Directions. Say how many lines of the records include the string "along". Nothing else belongs in the answer.
■ ■ ■ ■ ■
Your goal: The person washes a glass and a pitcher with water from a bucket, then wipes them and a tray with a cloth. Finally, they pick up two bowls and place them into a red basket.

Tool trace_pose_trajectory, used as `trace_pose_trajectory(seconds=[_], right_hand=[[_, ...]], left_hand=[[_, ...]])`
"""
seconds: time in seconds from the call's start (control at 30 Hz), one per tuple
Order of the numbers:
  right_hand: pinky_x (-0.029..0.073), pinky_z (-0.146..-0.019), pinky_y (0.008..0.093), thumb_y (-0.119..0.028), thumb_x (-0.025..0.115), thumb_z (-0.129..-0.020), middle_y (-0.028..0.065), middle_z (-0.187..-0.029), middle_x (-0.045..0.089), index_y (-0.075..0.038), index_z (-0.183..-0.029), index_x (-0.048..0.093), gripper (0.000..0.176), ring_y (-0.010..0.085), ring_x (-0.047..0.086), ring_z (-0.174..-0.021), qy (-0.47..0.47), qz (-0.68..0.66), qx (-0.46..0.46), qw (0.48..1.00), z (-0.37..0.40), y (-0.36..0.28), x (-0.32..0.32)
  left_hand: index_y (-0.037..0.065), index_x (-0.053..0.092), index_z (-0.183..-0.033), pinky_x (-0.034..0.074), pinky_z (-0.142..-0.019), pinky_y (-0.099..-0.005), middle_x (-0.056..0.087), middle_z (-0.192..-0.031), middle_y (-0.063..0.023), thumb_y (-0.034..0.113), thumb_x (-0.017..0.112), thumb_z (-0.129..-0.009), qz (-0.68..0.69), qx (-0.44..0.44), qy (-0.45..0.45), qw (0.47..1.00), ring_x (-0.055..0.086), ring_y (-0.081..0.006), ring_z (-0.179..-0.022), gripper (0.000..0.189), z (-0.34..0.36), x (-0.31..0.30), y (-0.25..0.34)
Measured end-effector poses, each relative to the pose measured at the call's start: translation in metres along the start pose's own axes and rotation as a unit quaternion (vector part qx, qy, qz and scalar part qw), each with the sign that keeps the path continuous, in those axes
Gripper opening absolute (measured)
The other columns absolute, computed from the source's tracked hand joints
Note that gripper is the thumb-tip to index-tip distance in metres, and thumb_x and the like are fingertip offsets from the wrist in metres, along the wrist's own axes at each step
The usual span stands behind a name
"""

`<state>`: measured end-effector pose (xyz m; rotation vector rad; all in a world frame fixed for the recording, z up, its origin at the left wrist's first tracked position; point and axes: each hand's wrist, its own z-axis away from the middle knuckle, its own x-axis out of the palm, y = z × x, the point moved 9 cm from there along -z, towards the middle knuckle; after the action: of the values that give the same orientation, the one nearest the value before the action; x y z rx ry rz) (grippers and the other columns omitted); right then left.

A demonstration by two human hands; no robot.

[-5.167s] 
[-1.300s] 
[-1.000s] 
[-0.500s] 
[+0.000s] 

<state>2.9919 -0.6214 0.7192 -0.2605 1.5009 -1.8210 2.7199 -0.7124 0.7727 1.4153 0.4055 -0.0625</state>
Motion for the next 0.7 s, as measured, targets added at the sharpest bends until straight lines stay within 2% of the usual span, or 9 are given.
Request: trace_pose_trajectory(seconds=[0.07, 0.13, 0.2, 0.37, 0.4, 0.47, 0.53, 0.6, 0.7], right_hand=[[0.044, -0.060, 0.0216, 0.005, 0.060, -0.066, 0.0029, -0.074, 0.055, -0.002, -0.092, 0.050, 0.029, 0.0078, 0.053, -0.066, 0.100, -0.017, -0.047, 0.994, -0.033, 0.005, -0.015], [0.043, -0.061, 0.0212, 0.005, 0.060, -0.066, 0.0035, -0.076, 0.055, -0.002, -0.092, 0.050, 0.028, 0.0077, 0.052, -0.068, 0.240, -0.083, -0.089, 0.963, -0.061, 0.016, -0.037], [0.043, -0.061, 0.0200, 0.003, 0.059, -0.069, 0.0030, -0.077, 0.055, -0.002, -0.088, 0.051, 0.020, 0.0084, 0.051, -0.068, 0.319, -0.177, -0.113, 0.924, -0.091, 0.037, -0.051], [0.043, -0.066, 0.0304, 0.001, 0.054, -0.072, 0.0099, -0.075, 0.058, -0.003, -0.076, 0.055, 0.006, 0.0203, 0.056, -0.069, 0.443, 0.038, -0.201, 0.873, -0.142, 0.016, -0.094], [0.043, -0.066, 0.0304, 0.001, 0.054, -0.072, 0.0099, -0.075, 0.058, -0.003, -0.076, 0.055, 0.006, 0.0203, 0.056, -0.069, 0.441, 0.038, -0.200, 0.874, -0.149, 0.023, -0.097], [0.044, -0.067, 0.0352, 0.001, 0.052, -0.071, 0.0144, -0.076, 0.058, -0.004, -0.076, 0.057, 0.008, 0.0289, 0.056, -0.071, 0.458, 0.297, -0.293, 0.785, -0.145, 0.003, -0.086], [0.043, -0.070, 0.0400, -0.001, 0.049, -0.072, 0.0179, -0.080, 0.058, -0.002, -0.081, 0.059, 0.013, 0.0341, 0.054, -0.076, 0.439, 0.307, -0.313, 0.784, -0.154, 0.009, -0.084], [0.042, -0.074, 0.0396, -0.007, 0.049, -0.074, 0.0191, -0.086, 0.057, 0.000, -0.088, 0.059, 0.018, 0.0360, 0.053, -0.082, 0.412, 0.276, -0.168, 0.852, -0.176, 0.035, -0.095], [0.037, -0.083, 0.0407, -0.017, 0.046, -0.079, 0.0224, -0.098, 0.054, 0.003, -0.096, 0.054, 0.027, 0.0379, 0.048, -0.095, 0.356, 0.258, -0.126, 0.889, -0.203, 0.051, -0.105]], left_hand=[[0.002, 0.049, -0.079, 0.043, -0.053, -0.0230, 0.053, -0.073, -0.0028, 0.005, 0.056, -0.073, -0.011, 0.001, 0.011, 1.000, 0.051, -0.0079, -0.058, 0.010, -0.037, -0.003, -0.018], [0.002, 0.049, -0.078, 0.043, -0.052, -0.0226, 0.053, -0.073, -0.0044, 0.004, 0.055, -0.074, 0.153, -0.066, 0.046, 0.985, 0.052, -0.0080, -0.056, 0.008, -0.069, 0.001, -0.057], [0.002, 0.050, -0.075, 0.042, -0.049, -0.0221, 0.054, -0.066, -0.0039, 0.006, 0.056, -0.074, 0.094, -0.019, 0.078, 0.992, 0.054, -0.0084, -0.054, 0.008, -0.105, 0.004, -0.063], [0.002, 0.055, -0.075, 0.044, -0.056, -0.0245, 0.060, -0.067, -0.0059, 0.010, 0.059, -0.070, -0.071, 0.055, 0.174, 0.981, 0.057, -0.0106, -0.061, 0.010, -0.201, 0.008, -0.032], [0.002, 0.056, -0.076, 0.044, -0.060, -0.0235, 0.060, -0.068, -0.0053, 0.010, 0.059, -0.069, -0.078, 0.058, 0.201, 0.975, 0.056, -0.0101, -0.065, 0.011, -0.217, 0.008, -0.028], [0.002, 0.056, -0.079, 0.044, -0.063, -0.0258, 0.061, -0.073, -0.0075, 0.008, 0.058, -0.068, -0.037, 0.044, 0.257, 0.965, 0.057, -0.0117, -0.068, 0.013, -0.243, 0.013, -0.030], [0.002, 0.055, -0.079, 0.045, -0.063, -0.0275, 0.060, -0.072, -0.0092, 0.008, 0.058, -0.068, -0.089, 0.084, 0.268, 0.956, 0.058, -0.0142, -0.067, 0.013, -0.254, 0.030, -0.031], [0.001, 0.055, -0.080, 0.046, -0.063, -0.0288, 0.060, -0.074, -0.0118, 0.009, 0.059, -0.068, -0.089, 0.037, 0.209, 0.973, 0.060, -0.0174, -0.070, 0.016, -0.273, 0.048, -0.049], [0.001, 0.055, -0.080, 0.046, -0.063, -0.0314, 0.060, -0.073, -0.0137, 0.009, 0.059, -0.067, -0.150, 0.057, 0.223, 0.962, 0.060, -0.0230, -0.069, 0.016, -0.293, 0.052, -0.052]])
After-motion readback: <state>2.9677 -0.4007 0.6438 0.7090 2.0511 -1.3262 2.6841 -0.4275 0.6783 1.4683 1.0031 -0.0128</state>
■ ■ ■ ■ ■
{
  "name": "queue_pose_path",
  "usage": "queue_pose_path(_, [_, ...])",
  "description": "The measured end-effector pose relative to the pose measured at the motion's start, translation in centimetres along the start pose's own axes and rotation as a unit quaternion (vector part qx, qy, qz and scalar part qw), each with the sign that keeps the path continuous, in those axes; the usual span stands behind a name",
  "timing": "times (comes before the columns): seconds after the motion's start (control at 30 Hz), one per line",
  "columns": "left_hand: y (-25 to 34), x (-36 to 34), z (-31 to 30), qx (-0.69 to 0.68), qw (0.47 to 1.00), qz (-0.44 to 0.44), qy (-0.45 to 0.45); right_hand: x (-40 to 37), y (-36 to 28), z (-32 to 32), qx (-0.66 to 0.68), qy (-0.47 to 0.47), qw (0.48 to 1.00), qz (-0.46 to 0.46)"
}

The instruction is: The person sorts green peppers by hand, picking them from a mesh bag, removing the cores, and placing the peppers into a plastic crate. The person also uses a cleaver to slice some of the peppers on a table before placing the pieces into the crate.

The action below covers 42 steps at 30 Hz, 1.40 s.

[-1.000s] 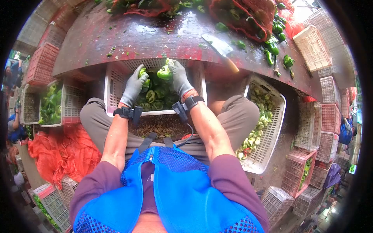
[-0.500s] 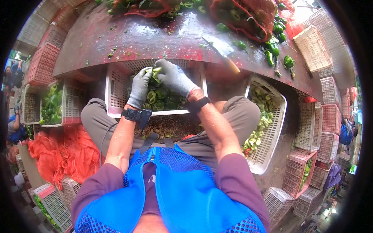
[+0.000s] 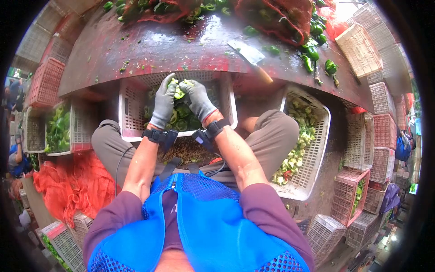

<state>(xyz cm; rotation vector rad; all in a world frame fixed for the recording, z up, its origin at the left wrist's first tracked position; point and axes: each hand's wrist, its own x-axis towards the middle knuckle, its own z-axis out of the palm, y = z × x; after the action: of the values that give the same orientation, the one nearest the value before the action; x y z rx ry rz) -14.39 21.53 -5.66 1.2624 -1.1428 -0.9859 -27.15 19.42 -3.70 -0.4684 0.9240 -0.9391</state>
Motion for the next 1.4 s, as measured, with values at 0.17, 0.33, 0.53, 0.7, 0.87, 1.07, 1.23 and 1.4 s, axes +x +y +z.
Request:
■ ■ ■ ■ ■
Task response. 4